# ASSIGNMENT
Identify the line that contains "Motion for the" in the material. Output it and every line after it, unchanged, through the end.
**********
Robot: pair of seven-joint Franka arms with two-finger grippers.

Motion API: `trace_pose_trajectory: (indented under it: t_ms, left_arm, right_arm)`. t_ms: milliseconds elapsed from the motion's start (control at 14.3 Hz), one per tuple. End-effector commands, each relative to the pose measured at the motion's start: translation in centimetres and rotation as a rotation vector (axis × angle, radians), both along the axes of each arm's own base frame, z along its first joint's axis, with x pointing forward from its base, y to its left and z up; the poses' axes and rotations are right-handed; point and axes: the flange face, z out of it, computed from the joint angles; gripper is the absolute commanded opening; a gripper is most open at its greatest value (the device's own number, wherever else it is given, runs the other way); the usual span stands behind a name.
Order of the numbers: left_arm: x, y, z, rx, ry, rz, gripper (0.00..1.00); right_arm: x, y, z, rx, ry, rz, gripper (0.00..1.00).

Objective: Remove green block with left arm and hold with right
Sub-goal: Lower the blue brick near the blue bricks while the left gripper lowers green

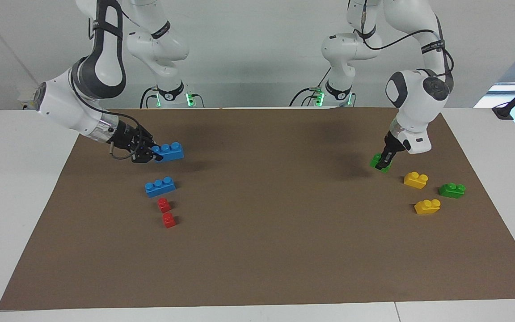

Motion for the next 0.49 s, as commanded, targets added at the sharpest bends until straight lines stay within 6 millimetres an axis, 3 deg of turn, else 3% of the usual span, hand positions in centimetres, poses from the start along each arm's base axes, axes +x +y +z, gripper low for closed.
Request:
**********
# THE ANSWER
Motion for the next 0.49 s, as commanded, targets added at the sharpest bends until straight lines stay within 6 millimetres an axis, 3 deg of turn, else 3% of the usual span, hand positions in centimetres, poses from the start along each arm's base axes, axes +x +y +z, gripper low for closed.
Request:

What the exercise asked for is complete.